Ia nya menantang untuk mewujudkan beberapa proyek percontohan kecil yang nyata agar dapat memberikan contoh keharmonisan pola hubungan masyarakat dengan hutan. Think big, start small and move fast, katanya menyebut sebuah lagi slogan. Sofyan Djalil juga mengritik pola keproyekan selama ini yang dilakukan tidak berdampak secara jangka panjang, harus ada “the doer”, tapi jangan semua mau jadi Chief, to many chief and not enough the indian, lagi-lagi dengan istilah asingnya dengan penuh kelakar. Harus ada yayasan atau kelompok masyarakat yang didorong menjadi ujung tombaknya.
Teuku Irwan Djohan, mencegat sang mentri dengan agenda persidangan kaukus ke V yang memilih tajuk Menuju Aceh Hebat Dalam Bingkai RPJM Hijau dan mengundang Menteri untuk hadir secara langsung dan menjadi key note speaker. Gayungpun bersambut, menteri penggemar boh giri (jeruk bali,-red) sangat berkeinginan hadir ditengah padatnya agenda akhir tahun ini. Apabila sulit alternatifnya untuk diadakan di bulan Januari 2018.

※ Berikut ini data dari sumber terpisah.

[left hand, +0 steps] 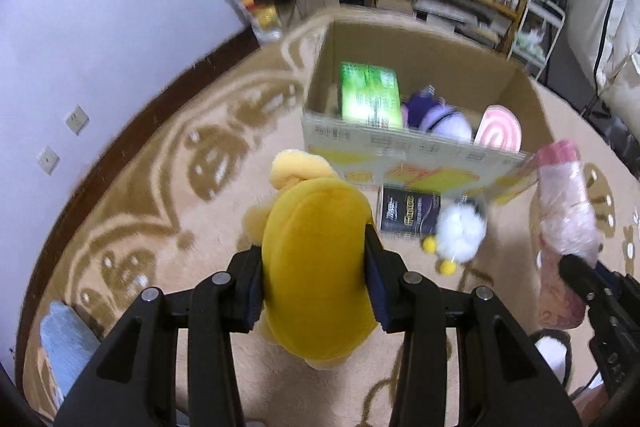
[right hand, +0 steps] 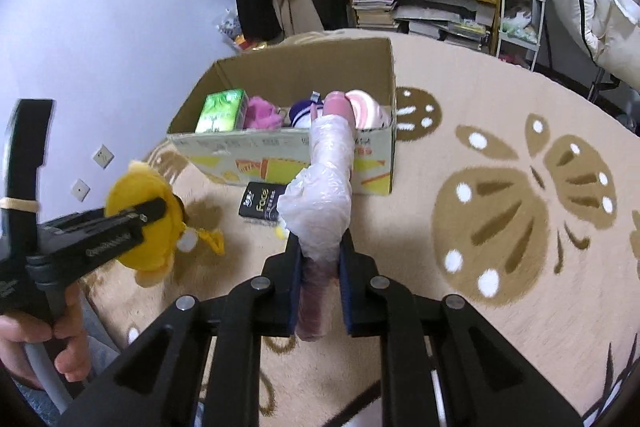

Kaukus Pembangunan Berkelanjutan Aceh adalah platform komunikasi antara anggota DPRA dengan konstituen dan multi-stakeholder yang lebih luas untuk membahas dan menghimpun masukan terkait pengarusutamaan pembangunan berkelanjutan di Aceh. Persidangan kaukus dijadwalkan setiap 3 bulan sekali dengan memilih topik topik yang relevan dengan penerapan konsep pembangunan berkelanjutan disetiap tahapan pembangunan di Aceh, termasuk tahapan perencanaan dan penyusunan RPJMA yang sedang berlangsung saat ini.